- _Work request_
Reproduce every line of the data, exactly and without its pictures.

Source data:
= = = =

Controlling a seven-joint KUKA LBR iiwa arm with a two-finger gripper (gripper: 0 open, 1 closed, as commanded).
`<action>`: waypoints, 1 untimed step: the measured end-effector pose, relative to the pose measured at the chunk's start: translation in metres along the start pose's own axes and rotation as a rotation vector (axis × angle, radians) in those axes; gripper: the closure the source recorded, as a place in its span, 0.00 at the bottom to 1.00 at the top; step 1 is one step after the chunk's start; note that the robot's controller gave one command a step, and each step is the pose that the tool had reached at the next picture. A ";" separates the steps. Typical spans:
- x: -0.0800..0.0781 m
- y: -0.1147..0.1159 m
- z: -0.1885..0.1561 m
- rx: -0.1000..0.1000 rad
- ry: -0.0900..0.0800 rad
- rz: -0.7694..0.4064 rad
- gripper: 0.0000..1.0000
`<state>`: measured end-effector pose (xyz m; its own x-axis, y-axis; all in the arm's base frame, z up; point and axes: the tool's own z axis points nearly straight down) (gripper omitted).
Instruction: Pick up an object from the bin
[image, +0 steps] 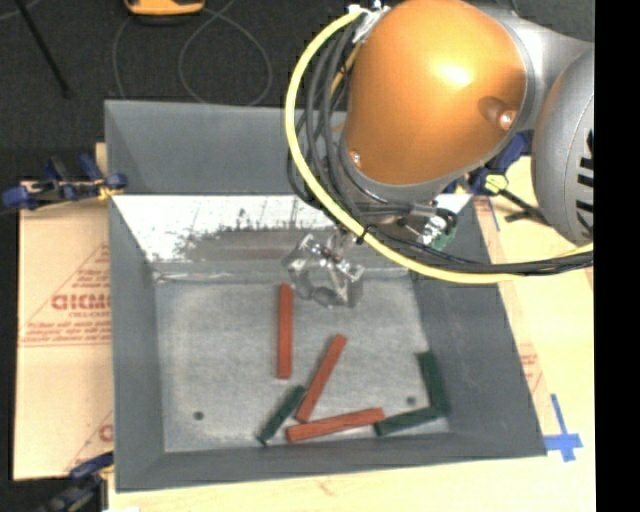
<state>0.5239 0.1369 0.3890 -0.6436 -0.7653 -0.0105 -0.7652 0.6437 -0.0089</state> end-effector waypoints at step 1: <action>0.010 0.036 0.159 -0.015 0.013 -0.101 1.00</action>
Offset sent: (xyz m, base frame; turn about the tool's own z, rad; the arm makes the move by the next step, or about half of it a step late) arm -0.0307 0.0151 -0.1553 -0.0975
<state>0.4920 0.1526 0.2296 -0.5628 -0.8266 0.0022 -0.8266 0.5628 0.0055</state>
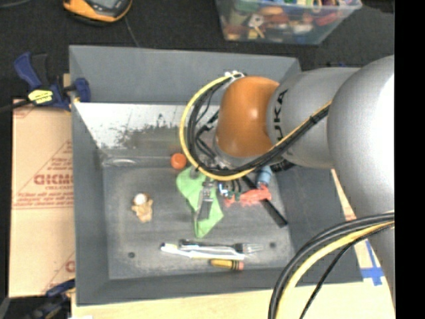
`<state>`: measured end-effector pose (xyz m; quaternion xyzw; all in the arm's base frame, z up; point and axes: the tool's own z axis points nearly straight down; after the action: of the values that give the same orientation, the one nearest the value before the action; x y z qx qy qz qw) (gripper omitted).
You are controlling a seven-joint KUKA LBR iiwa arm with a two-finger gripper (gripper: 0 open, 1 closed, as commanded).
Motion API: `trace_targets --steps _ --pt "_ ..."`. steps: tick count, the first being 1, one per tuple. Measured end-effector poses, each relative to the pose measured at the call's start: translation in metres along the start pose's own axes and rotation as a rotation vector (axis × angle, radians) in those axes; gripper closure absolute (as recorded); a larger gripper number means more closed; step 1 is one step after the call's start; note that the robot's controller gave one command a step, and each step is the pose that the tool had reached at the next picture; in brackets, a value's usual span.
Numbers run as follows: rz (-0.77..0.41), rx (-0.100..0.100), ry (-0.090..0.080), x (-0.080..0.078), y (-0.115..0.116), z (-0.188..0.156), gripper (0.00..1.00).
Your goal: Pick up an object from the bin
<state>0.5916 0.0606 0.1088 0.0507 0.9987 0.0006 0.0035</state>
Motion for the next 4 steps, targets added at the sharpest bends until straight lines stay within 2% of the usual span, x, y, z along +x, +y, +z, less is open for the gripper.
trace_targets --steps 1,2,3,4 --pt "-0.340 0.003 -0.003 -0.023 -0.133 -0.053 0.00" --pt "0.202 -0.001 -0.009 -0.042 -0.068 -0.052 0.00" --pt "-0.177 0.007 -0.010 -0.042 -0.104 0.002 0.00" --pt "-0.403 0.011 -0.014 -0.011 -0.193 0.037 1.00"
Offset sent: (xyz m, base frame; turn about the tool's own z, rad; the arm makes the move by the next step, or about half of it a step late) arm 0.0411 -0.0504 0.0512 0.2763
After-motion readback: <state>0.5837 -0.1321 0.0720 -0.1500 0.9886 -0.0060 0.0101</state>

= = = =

- _Output for this task_
Controlling a seven-joint KUKA LBR iiwa arm with a two-finger gripper (gripper: 0 open, 1 closed, as commanded).
`<action>`: waypoints, 1 untimed step: the measured end-effector pose, relative to the pose measured at the chunk's start: translation in metres along the start pose's own axes and rotation as a rotation vector (axis × angle, radians) in those axes; gripper: the closure the source recorded, as a place in its span, 0.00 at the bottom to 1.00 at the top; step 1 is one step after the chunk's start; note that the robot's controller gave one command a step, and each step is the pose that the tool had reached at the next picture. A ";" separates the steps. Typical spans:
- x: -0.0800..0.0781 m
- y: -0.1147..0.1159 m
- z: -0.1885..0.1561 m
- rx: -0.1000..0.1000 rad
- ry: -0.0900..0.0800 rad
- rz: -0.7694..0.4064 rad
- gripper: 0.0000..1.0000
`<state>`: measured end-effector pose (xyz m; its own x-axis, y-axis; all in the arm's base frame, z up; point and axes: the tool's own z axis points nearly straight down) (gripper omitted).
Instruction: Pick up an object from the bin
[image, +0 steps] 
<state>0.5239 0.1369 0.3890 -0.6436 -0.7653 -0.0105 -0.7652 0.6437 -0.0089</state> end-effector waypoints at step 1: <action>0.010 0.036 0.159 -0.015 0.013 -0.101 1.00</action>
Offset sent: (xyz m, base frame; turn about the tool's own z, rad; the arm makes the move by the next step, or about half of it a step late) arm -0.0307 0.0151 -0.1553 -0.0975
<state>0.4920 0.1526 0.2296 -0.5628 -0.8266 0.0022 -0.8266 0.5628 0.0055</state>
`<state>`: measured end-effector pose (xyz m; quaternion xyzw; all in the arm's base frame, z up; point and axes: the tool's own z axis points nearly straight down; after the action: of the values that give the same orientation, the one nearest the value before the action; x y z qx qy qz qw) (gripper omitted).
You are controlling a seven-joint KUKA LBR iiwa arm with a two-finger gripper (gripper: 0 open, 1 closed, as commanded).
Motion API: `trace_targets --steps _ --pt "_ ..."`. steps: tick count, the first being 1, one per tuple. Measured end-effector poses, each relative to the pose measured at the call's start: translation in metres along the start pose's own axes and rotation as a rotation vector (axis × angle, radians) in those axes; gripper closure absolute (as recorded); a larger gripper number means more closed; step 1 is one step after the call's start; note that the robot's controller gave one command a step, and each step is the pose that the tool had reached at the next picture; in brackets, a value's usual span.
Numbers run as follows: rz (-0.77..0.41), rx (-0.100..0.100), ry (-0.090..0.080), x (-0.080..0.078), y (-0.115..0.116), z (-0.188..0.156), gripper (0.00..1.00).
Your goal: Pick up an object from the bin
<state>0.5916 0.0606 0.1088 0.0507 0.9987 0.0006 0.0035</state>
Motion for the next 4 steps, targets added at the sharpest bends until straight lines stay within 2% of the usual span, x, y, z along +x, +y, +z, less is open for the gripper.
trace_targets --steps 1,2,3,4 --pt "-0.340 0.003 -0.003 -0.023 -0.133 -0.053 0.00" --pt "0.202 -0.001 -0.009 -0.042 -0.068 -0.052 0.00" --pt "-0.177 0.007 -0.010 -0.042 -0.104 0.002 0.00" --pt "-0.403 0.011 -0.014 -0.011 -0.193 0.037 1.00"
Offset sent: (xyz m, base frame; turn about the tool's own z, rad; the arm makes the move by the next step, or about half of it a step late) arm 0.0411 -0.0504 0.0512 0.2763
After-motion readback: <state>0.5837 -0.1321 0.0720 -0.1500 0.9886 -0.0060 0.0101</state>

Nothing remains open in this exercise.